* [Your assignment]
Give a verbatim copy of the data, leaving the pictures out.

(Data items)
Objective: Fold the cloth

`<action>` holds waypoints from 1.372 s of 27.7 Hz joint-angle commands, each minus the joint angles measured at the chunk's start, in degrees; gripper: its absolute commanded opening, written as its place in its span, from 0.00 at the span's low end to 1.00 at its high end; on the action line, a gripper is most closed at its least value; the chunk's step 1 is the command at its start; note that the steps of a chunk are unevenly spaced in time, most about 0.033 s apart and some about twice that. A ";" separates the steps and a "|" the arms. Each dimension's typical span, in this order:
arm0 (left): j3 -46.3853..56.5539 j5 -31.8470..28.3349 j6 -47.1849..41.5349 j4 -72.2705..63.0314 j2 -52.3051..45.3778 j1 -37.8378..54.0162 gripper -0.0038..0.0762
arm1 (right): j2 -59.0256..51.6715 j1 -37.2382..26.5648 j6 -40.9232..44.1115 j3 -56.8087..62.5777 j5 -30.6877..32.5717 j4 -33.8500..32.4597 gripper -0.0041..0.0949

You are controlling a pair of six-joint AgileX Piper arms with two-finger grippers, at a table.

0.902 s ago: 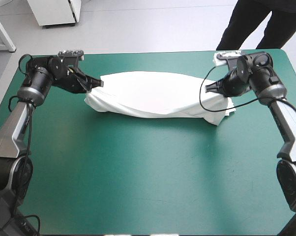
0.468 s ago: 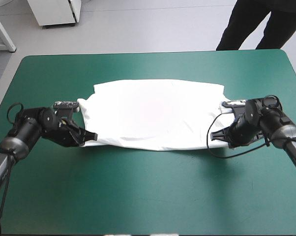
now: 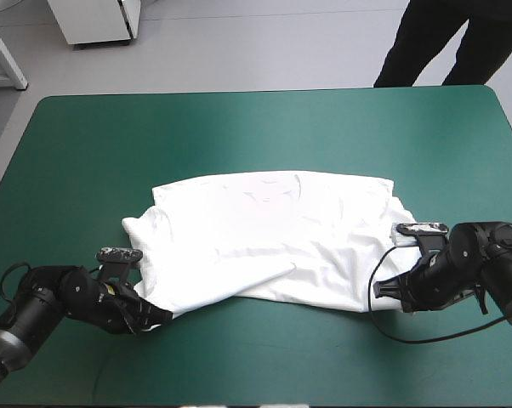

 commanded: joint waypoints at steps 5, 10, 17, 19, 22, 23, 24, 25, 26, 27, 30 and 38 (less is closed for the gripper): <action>0.97 0.04 -2.64 -1.43 -2.99 -1.60 0.02 | -3.31 -0.08 -0.81 0.69 2.56 1.41 0.03; -0.01 0.97 -2.64 -0.88 -2.99 -1.60 0.06 | -3.31 -0.08 -1.29 0.69 3.55 1.41 0.18; -7.50 8.78 -2.64 3.11 -2.99 -1.60 0.44 | -3.72 -0.08 -1.29 -2.00 5.40 0.71 0.59; -10.90 11.21 -2.68 5.08 -2.99 -1.60 0.54 | -4.24 -0.08 -0.48 -4.51 5.26 -0.17 0.58; -16.94 14.00 -2.97 7.21 -2.99 -1.60 0.59 | -4.99 -0.08 0.37 -9.79 5.68 -2.43 0.55; -18.94 14.99 -3.06 7.47 -2.99 -1.60 0.59 | -5.16 -0.08 0.87 -11.73 5.68 -3.18 0.53; -20.84 15.79 -2.74 7.61 -2.99 -1.60 0.59 | -5.29 -0.08 1.16 -13.65 5.68 -3.84 0.52; -22.19 16.25 -3.13 8.10 -2.99 -1.60 0.59 | -5.39 -0.08 1.15 -15.15 5.68 -3.97 0.52; -23.62 16.58 -4.38 8.94 -2.99 -1.60 0.59 | -5.39 -0.08 1.15 -16.87 5.68 -3.97 0.51; -24.78 16.98 -6.22 9.90 -2.99 -1.60 0.59 | -5.39 -0.08 1.15 -18.39 5.68 -3.86 0.51; -25.74 17.20 -10.62 14.56 -2.87 -1.50 0.59 | -5.39 -0.08 1.42 -22.16 5.68 -3.75 0.51; -26.15 7.60 -16.02 20.60 7.41 -1.50 0.57 | -5.39 -0.08 1.42 -22.86 5.68 -3.75 0.49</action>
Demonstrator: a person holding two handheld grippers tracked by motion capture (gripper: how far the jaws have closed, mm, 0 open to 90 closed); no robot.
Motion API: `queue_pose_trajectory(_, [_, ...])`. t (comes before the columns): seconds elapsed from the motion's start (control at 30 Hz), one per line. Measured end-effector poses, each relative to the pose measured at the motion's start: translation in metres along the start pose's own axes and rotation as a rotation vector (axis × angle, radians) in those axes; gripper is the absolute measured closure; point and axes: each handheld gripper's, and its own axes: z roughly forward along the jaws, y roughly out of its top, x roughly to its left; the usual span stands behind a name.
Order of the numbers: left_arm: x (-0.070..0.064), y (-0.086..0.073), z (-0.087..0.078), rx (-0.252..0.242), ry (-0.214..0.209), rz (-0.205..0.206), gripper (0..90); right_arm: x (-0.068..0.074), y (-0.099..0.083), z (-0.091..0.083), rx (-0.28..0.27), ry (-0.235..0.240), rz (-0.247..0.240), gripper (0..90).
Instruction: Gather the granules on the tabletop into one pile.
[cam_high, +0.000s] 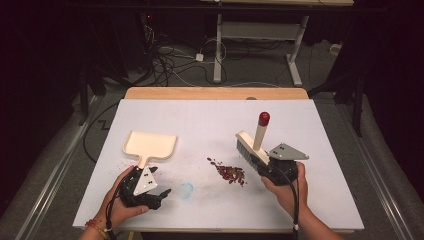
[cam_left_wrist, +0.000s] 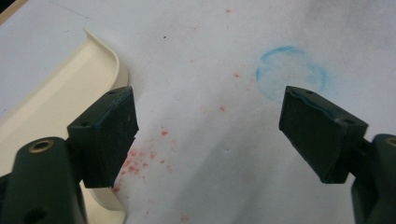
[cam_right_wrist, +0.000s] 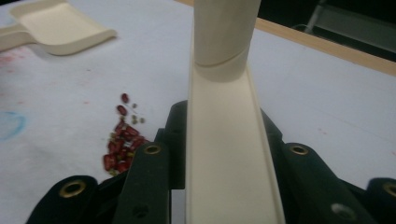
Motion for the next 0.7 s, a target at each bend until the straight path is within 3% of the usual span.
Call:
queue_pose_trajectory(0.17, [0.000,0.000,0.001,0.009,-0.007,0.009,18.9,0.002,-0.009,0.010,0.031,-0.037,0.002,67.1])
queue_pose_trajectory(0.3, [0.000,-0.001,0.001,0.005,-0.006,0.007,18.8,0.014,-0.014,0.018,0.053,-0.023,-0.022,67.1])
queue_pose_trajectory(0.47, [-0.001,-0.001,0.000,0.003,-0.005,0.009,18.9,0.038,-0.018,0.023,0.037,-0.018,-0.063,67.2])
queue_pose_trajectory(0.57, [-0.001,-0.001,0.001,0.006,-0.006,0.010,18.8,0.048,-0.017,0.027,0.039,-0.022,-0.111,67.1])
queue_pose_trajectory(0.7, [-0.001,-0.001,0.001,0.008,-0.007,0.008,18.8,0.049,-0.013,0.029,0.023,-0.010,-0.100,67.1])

* [Written reply]
Objective: Fold the cloth

`<action>` holds waypoints from 1.372 s of 27.7 Hz joint-angle commands, each minus the joint angles measured at the chunk's start, in degrees; gripper: its absolute commanded opening, written as its place in its span, from 0.00 at the span's low end to 1.00 at its high end; on the action line, a gripper is most closed at its least value; the chunk's step 1 is the command at its start; note that the steps of a chunk are unevenly spaced in time, most about 0.033 s apart and some about twice that. A ";" separates the steps and a "|" the arms. Each dimension's typical span, in this order:
arm0 (left): j3 -46.3853..56.5539 j5 -31.8470..28.3349 j6 -47.1849..41.5349 j4 -72.2705..63.0314 j2 -52.3051..45.3778 j1 -37.8378..54.0162 gripper -0.0038..0.0762
arm1 (right): j2 -59.0256..51.6715 j1 -37.2382..26.5648 j6 -40.9232..44.1115 j3 -56.8087..62.5777 j5 -30.6877..32.5717 j4 -33.8500..32.4597 gripper -0.0041..0.0949

You are controlling a pair of six-joint AgileX Piper arms with two-finger grippers, at a table.

0.902 s ago: 
0.468 s ago: 
now: 

 commanded: joint waypoints at steps 5, 10, 17, 19, 22, 23, 24, 25, 26, 27, 30 and 38 (less is closed for the gripper): <action>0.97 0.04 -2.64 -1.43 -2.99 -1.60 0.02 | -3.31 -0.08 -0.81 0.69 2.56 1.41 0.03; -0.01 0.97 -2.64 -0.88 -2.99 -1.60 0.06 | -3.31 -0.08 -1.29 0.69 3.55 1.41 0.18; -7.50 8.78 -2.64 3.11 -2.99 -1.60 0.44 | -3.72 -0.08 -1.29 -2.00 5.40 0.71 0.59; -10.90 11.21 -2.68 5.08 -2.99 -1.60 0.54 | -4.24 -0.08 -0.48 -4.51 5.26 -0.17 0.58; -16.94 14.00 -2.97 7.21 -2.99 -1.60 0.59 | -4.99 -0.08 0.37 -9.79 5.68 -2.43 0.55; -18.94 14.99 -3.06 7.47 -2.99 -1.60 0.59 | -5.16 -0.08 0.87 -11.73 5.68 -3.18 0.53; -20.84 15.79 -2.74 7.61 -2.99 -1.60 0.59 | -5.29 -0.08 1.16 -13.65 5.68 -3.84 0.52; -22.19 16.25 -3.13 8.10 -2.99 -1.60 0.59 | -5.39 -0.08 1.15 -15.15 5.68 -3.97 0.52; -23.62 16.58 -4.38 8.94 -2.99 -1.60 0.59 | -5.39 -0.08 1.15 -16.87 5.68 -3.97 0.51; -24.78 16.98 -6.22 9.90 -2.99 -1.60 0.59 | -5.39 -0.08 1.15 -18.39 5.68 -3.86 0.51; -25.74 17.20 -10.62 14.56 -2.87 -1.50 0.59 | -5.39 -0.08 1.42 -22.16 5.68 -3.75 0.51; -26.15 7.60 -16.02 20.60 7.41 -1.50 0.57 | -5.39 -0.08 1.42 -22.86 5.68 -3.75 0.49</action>
Demonstrator: a person holding two handheld grippers tracked by motion capture (gripper: how far the jaws have closed, mm, 0 open to 90 closed); no robot.
Motion API: `queue_pose_trajectory(_, [_, ...])`. t (comes before the columns): seconds elapsed from the motion's start (control at 30 Hz), one per line. Measured end-effector poses, each relative to the pose measured at the motion's start: translation in metres along the start pose's own axes and rotation as a rotation vector (axis × angle, radians) in those axes; gripper is the absolute measured closure; point and axes: each handheld gripper's, and its own axes: z roughly forward along the jaws, y roughly out of its top, x roughly to its left; the usual span stands behind a name.
Order of the numbers: left_arm: x (-0.070..0.064), y (-0.086..0.073), z (-0.087..0.078), rx (-0.252..0.242), ry (-0.214..0.209), rz (-0.205..0.206), gripper (0..90); right_arm: x (-0.068..0.074), y (-0.099..0.083), z (-0.091..0.083), rx (-0.28..0.27), ry (-0.235..0.240), rz (-0.247..0.240), gripper (0..90).
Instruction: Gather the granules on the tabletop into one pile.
[cam_high, +0.000s] 
[cam_left_wrist, +0.000s] 
[cam_right_wrist, +0.000s] 
Motion for the next 0.7 s, a target at each bend until the straight path is within 3% of the usual span.
Call:
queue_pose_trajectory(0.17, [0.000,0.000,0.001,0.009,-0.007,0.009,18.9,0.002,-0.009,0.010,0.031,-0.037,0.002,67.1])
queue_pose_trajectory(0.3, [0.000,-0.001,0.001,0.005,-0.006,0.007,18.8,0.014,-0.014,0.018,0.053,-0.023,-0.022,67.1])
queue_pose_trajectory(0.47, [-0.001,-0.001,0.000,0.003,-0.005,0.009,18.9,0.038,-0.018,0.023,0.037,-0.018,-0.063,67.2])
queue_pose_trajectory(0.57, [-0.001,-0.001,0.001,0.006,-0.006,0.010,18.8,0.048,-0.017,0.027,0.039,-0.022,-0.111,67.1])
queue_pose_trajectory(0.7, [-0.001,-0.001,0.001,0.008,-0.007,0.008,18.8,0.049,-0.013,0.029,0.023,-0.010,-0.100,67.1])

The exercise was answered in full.